After initially being denied refugee status in Panama, Marco and Ofelia enlisted the services of a non-governmental organization offering legal aid, and re-applied. They were approved for refugee status 18 months ago.
However, even after achieving legal asylum, refugees must apply for a work permit. There is no guarantee it will be granted, and even if it is, the ID clearly notes the person is a refugee. This distinction often leads to discrimination and makes it difficult for refugees to find work. The stigma against refugees from Colombia is that the men must be narco-traffickers and the women must be prostitutes. The discrimination can be overwhelming and demoralizing, and the process is exhausting.
One method by which Jesuit Refugee Service helps urban refugees like Marco and Ofelia in Panama is with income generation programs. By providing small cash loans and grants, JRS helps refugees start their own simple businesses. Some use the cash assistance to acquire the raw materials to make clothes or crafts to sell; others purchase ingredients and rent food carts to sell meals and snacks on the street. A grant from the U.S. State Department's Bureau of Population, Refugee and Migration helps enable JRS to provide this service.In Colón, Marco and Ofelia have started a bakery service in their home. Rising well before the sun, the husband and wife cook fresh pastries and bring them to the market before it opens at 5:30 a.m. each day. After spending the morning selling, they buy the flour, sugar and meat necessary to prepare the next day’s goods. Their afternoons are filled with preparation: making dough and preparing the meats so they can begin to cook again upon awakening the next day.

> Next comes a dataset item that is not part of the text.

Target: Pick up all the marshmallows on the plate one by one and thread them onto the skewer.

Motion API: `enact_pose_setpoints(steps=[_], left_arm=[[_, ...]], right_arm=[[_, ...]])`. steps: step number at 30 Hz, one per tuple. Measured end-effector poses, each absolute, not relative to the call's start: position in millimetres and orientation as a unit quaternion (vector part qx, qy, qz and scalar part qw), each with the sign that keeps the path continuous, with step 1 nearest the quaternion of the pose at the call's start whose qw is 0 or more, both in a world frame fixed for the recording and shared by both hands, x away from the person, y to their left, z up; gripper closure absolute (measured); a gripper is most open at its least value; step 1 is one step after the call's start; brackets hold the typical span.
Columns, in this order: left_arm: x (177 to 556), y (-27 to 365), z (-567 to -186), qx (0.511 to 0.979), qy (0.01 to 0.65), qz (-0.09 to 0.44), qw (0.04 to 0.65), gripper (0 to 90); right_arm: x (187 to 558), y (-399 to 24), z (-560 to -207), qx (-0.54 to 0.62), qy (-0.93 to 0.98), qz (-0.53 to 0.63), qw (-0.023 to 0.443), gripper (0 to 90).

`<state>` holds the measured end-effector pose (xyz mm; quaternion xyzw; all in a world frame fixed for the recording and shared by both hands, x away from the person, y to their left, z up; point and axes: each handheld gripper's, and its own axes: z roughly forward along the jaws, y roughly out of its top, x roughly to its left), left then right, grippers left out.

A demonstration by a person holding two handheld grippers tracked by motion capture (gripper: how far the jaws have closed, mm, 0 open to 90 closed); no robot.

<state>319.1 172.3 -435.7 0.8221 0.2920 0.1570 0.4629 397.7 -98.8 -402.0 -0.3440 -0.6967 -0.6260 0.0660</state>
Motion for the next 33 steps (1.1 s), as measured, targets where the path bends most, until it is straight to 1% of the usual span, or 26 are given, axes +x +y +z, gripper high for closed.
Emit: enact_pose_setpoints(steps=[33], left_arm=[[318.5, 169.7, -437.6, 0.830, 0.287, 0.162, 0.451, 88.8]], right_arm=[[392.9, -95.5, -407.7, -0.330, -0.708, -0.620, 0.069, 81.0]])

Although the labor is intensive and the reward small, Marco and Ofelia have a long term plan to improve their situation. Currently, their oven takes up a quarter of one of the rooms in their three-room home, with just a foot or two of clearance between the ceiling and oven. With help from JRS, they hope to expand their business by purchasing a larger stove and working from an actual business site, and not their home.
Through the income generating programs and by advocating for improved government response to the needs of urban refugees in Panama, JRS hopes that Marco and Ofelia and the thousands more like them will be able to move toward self-sufficiency and full integration into their new community.